The most recent exciting news on that front is the launch of inclusion/exclusion, a new blog in the AMS family. The blog is edited by Edray Goins, Piper Harron, Brian Katz, Luis Leyva, and Adriana Salerno (former editor of another great AMS blog PhD + epsilon). The mission of the blog is brought into clear focus in their first post, Inclusion/Exclusion Principle. The editors aim to change the common notion of what it is to be “professorial,” to include a diverse array of views through conversations about the profession, and to provide us with strategies for addressing the diversity in the classroom and in the field.

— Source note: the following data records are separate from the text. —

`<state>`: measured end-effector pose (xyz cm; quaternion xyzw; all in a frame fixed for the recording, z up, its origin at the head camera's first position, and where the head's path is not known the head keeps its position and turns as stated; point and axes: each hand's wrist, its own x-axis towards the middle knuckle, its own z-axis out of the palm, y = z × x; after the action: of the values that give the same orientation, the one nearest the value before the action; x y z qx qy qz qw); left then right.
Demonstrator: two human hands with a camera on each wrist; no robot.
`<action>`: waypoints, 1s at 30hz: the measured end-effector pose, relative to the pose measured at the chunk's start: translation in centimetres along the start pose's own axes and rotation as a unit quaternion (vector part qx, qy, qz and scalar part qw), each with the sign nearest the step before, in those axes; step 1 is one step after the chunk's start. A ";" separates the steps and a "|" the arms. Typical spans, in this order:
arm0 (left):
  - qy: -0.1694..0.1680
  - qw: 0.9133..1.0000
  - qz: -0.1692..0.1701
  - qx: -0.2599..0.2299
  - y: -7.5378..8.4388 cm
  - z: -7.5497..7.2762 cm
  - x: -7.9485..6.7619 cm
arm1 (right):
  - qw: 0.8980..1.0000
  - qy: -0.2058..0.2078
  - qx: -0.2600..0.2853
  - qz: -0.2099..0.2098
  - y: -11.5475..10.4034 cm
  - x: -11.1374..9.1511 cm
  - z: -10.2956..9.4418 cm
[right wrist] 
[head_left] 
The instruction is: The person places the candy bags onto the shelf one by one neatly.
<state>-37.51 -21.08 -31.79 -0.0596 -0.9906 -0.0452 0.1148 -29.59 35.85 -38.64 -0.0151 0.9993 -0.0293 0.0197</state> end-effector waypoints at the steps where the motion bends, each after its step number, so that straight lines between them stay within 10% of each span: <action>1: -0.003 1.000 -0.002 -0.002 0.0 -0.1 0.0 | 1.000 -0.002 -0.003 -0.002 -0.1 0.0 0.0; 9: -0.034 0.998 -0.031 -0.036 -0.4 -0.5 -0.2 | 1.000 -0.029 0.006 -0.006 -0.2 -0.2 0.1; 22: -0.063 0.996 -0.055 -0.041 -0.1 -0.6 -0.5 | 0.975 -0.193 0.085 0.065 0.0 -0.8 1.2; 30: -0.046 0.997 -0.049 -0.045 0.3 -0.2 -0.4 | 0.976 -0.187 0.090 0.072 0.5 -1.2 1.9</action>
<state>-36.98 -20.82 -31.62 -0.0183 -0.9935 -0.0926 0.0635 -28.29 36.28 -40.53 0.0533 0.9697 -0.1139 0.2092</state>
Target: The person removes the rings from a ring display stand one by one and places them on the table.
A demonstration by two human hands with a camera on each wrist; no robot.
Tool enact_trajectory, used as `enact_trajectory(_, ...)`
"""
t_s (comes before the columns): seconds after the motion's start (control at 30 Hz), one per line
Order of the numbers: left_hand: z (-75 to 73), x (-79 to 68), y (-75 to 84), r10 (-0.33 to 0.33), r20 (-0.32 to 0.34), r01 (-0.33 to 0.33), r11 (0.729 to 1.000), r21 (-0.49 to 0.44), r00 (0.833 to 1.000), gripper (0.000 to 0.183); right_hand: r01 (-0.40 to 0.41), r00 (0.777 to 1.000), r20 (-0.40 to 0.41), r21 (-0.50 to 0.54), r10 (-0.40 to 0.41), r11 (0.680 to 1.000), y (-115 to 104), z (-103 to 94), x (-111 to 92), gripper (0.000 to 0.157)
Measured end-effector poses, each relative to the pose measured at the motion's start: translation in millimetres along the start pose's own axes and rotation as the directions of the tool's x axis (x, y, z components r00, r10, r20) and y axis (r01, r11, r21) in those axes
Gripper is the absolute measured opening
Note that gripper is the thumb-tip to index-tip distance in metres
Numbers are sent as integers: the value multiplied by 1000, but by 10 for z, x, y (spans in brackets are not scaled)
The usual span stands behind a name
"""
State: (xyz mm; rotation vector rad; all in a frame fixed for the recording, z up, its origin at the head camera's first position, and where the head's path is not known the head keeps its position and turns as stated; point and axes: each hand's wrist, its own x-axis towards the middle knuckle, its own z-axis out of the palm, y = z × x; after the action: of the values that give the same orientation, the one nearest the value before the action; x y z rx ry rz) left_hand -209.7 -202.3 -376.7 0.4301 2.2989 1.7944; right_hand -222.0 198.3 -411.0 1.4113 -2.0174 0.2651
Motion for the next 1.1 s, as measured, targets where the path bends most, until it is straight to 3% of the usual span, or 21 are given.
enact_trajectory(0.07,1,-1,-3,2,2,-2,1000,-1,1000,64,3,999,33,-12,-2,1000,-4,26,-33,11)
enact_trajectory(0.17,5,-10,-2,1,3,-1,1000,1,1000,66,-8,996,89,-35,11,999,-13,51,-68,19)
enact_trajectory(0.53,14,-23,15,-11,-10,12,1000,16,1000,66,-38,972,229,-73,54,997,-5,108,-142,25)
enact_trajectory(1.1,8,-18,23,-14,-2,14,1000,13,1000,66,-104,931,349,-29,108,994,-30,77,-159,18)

One of my favorite posts so far came from Piper Harron, who formerly (and perhaps still?) blogged as The Liberated Mathematician. In her post, Hands Off My Confidence, Harron attacks the common “women-lack-confidence narrative,” by describing her own relationship with confidence through the arc of her life. She makes important points about the difference between lacking confidence and making calculated decisions within a system.
It’s often a challenge to understand how a person’s life experiences have shaped their outlook and relationship to math when we haven’t necessarily experienced the same life. Recently my co-blogger Evelyn Lamb, who also blogs for Scientific American at Roots of Unity published Being a Trans Mathematician: A Q&A with Autumn Kent. In it Kent admits that her story of transition is not necessarily the same one shared by all trans women, but it’s very worthwhile to read about her story of coming out occurring in parallel with her trajectory as an academic mathematician.

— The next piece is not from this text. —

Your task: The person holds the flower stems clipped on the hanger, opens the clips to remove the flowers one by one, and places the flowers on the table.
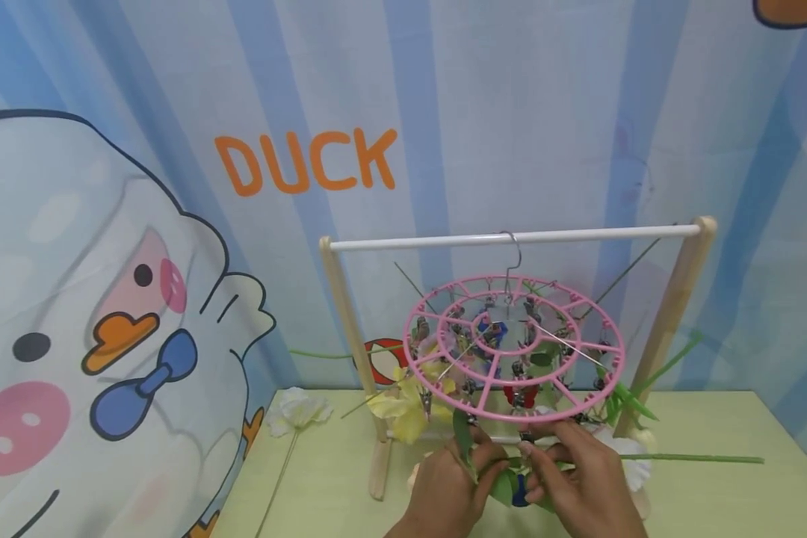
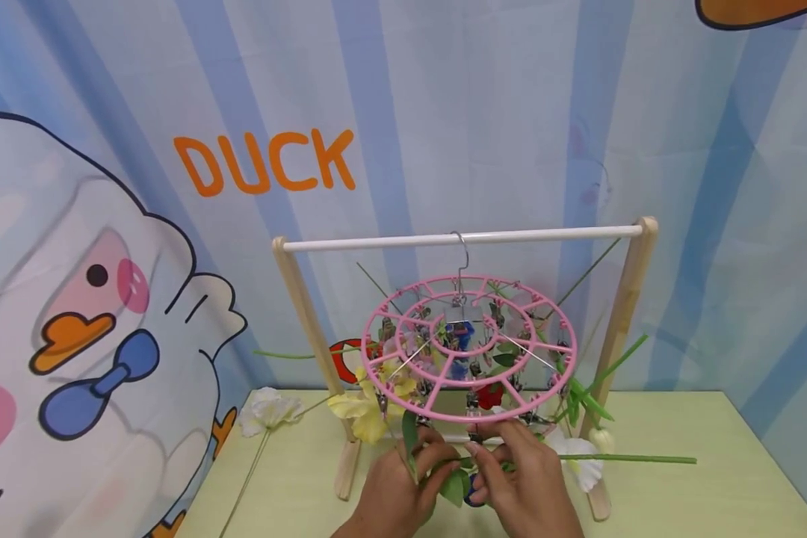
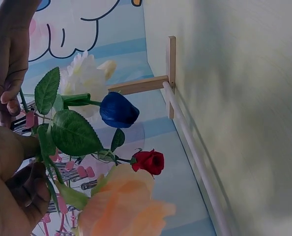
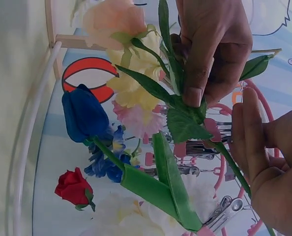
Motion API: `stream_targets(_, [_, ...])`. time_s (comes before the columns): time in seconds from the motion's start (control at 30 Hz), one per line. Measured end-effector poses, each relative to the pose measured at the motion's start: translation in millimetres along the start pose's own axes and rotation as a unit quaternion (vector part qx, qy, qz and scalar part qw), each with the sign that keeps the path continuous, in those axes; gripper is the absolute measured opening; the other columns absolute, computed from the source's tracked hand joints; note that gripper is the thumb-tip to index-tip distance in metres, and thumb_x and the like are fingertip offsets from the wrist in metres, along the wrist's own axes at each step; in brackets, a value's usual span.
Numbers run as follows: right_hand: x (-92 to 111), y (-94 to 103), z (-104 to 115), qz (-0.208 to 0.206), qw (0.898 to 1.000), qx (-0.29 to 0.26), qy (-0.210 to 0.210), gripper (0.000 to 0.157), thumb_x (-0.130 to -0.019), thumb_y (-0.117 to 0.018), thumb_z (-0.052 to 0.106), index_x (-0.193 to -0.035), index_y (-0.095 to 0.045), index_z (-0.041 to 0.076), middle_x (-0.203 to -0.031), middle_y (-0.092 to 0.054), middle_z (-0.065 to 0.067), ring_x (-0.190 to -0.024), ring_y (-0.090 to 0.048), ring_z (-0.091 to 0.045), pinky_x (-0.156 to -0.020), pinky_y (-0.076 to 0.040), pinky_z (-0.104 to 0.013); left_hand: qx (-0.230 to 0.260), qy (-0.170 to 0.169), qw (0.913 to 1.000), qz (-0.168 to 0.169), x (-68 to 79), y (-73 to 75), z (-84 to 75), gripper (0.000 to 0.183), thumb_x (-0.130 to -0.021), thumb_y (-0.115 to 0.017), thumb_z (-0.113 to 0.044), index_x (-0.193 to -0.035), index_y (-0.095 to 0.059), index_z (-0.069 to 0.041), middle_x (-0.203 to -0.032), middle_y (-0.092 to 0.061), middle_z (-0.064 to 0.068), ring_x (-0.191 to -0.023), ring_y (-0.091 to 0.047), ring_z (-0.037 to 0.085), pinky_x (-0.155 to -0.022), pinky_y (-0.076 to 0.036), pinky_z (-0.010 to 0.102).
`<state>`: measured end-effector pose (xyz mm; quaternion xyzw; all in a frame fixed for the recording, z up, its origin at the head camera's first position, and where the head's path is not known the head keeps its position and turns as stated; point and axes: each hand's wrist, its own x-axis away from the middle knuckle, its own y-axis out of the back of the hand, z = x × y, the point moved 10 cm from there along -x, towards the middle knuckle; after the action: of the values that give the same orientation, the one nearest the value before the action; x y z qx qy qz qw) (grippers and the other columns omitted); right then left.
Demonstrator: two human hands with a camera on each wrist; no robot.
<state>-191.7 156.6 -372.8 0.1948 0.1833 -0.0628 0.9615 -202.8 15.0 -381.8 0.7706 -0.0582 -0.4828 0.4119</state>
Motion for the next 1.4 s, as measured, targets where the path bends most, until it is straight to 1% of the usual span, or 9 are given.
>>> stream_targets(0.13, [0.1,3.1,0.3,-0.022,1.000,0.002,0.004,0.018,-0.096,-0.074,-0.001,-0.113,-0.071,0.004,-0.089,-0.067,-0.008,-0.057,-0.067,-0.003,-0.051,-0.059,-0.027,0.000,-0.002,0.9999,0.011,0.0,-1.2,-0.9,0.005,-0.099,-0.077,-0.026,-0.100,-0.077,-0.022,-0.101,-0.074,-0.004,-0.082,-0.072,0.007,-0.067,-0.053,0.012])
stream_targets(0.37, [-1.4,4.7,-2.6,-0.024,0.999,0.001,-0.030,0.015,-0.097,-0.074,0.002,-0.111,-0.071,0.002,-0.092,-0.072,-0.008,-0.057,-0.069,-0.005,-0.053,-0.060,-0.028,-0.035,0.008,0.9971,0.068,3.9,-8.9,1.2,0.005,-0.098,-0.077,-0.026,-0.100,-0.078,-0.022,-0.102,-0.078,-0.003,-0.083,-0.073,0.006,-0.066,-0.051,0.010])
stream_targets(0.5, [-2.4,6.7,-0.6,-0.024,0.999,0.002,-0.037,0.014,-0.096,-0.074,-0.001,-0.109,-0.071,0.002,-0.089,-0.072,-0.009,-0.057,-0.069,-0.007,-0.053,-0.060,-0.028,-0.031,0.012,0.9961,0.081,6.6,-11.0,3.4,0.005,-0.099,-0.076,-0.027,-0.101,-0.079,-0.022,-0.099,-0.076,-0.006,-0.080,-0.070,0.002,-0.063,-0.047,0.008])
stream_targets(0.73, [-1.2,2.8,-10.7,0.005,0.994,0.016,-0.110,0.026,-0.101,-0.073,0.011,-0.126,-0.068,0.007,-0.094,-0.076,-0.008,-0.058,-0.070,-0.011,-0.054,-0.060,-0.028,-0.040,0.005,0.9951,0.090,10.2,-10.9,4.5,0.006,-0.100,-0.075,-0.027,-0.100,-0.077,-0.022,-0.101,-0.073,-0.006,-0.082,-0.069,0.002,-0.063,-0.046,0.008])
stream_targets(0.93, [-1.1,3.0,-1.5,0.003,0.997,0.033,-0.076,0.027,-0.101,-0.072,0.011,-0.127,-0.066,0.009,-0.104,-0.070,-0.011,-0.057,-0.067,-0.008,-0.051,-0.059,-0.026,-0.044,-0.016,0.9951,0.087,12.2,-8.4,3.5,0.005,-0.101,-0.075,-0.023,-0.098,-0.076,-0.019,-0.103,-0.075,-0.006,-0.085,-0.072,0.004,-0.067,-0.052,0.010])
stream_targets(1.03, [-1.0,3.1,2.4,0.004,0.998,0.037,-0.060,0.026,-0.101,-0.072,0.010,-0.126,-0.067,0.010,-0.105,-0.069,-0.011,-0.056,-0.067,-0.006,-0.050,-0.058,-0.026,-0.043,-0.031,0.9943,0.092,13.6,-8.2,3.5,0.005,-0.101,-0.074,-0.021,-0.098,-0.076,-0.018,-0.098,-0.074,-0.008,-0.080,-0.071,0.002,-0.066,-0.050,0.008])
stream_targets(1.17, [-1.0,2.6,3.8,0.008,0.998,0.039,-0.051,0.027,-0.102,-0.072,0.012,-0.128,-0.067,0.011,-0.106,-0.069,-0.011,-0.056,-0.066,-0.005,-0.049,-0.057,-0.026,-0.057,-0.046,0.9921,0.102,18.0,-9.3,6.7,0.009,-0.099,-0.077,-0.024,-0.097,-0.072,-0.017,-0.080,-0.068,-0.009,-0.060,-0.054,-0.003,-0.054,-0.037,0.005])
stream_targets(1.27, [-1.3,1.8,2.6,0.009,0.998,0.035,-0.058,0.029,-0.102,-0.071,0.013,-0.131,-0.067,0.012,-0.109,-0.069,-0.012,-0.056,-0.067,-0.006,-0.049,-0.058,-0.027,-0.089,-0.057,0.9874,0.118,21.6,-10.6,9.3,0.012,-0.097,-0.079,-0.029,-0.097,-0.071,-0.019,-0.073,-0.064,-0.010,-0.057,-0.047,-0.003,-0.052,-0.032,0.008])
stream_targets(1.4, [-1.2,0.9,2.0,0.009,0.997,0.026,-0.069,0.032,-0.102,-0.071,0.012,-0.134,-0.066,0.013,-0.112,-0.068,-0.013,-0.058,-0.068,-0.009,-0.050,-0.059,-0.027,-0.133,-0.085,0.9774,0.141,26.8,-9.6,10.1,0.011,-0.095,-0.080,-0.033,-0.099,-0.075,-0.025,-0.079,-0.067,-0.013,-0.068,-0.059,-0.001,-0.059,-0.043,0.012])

Finally, this year at the JMM the outgoing MAA president Francis Su gave an address, which is now posted to his blog as Mathematics for Human Flourishing. His message of inclusions is a poignant one, and he speaks to the experience of minorities in math. In his post he addresses how important mathematics and a sense of belonging in the mathematical community are to our ability to flourish as humans. Whether we explore math for play, beauty, justice, or truth, math has something to teach us about the larger world. In it, Su says, “justice is required for human flourishing. We flourish—we experience shalom—when we treat others justly and when we are treated justly.”